#### Problem details
Retrieve every line of the data holding the word "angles".

#### Dataset extract

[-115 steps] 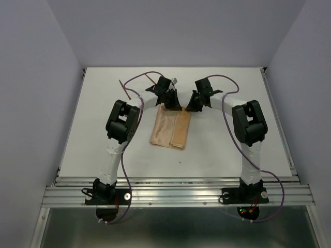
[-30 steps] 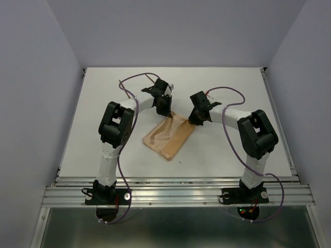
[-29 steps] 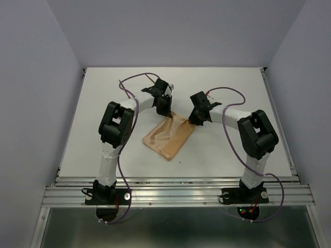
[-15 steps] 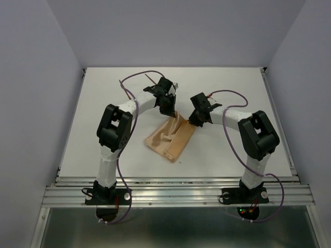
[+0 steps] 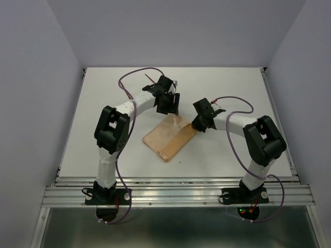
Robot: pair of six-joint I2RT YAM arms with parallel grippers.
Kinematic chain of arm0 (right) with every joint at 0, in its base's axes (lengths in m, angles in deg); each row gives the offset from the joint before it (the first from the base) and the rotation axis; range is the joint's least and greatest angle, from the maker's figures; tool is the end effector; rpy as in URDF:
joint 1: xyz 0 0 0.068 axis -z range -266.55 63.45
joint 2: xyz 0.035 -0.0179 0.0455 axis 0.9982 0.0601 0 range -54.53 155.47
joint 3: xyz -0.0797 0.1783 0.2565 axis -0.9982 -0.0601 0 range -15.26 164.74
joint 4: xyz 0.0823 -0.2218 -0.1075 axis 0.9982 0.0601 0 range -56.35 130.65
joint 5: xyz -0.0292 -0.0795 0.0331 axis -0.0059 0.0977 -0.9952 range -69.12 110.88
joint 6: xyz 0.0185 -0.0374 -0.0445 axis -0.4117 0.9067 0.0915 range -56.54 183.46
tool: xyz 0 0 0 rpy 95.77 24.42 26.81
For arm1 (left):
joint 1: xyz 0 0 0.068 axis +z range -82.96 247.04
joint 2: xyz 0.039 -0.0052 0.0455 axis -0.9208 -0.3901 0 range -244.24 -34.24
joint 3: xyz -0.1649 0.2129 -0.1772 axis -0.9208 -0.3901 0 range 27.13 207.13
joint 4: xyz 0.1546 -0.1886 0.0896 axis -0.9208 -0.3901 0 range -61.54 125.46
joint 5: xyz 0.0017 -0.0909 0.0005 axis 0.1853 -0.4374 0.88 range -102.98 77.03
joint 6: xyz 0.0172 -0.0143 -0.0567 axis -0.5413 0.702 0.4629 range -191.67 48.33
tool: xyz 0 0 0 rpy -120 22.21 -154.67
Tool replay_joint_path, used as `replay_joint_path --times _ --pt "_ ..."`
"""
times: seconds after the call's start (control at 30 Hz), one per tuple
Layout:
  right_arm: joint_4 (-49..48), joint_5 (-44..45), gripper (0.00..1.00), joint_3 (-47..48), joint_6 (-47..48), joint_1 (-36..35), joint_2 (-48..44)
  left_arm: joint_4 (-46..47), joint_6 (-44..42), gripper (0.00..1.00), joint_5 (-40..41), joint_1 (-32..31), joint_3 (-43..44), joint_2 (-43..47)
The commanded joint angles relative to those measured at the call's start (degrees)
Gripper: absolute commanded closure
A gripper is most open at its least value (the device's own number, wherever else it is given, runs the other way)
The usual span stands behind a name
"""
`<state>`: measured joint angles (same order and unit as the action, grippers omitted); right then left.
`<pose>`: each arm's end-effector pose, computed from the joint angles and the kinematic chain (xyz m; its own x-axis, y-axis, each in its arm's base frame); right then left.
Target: Fold the napkin into a case and place the utensils inside
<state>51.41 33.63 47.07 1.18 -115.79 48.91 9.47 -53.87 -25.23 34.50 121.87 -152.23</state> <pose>0.3341 0.1753 0.2037 -0.6810 0.6083 -0.4077 0.4860 0.7919 0.3698 0.4099 -0.2730 0.2609 -0.8044 0.1588 -0.5724 0.4164 0.8380 -0.3526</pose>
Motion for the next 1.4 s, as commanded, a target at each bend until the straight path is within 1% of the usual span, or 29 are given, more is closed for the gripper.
replay_joint_path --times 0.0,0.1,0.17,0.33,0.4,0.5,0.63,0.7,0.9,0.93,1.0,1.03,1.2,1.3,1.37 --pt "4.30 1.92 0.83 -5.80 -4.42 -2.57 -4.46 -1.34 -1.89 0.29 2.41 -0.16 0.45 2.33" --pt "4.04 2.36 0.83 -8.88 -7.50 -3.29 -7.19 -1.25 -2.42 0.30 2.23 -0.34 0.62 2.07" --pt "3.78 2.63 0.83 -10.37 -8.47 -3.90 -9.21 -1.42 -3.30 0.33 1.79 -0.60 0.80 1.63" --pt "3.33 3.07 0.81 -11.35 -7.33 -3.90 -13.16 -2.13 -5.58 0.41 0.47 -1.13 0.97 -0.48" --pt "3.42 3.07 0.80 -10.56 -4.54 -3.90 -14.83 -2.13 -6.20 0.45 0.12 -1.30 1.15 -1.62" --pt "3.33 3.07 0.77 -9.94 0.57 -3.90 -16.51 -1.95 -6.72 0.46 -0.05 -1.57 1.33 -2.67" --pt "3.95 1.58 0.76 -8.19 7.34 -3.90 -18.88 -1.42 -7.34 0.48 -0.67 -2.01 1.15 -3.03" --pt "4.47 -0.09 0.80 -7.66 11.45 -3.90 -18.71 -1.42 -7.34 0.50 -0.84 -2.18 1.15 -3.21" --pt "6.06 -2.20 0.93 -6.95 15.69 -3.90 -16.52 -1.42 -7.34 0.53 -1.11 -2.18 1.68 -4.17" --pt "5.89 -3.25 0.94 -7.04 16.22 -3.90 -15.91 -1.60 -7.34 0.55 -1.20 -2.27 1.76 -4.70" --pt "5.45 -4.84 0.94 -7.13 17.36 -3.90 -14.59 -1.77 -7.34 0.57 -1.28 -2.27 2.03 -5.31" --pt "5.36 -5.37 0.95 -7.13 17.72 -3.90 -14.23 -1.77 -7.26 0.60 -1.20 -2.27 2.03 -5.40" --pt "3.95 -6.78 0.95 -7.39 18.78 -3.90 -12.83 -1.77 -7.26 0.61 -1.46 -2.27 2.29 -6.63" --pt "3.95 -6.43 0.94 -7.31 18.34 -3.90 -11.16 -1.86 -7.26 0.65 -1.81 -2.27 2.56 -7.07" --pt "4.04 -5.99 0.94 -7.22 17.46 -3.90 -9.58 -1.95 -7.17 0.71 -1.90 -2.36 2.90 -7.16"
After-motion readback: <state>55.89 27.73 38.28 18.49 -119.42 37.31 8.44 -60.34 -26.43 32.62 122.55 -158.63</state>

#### Result of this exercise
Kinematic chain of arm0 (right) with every joint at 0, in its base's axes (lengths in m, angles in deg); each row gives the offset from the joint before it (the first from the base) and the rotation axis; range is the joint's least and greatest angle, from the maker's figures; tool is the end effector; rpy as in URDF:
The commanded joint angles relative to those measured at the call's start (degrees)
`<state>`: measured joint angles (same order and unit as the action, grippers omitted); right then left.
`<pose>`: each arm's end-effector pose, computed from the joint angles and the kinematic chain (xyz m; its own x-axis, y-axis, each in its arm's base frame); right then left.

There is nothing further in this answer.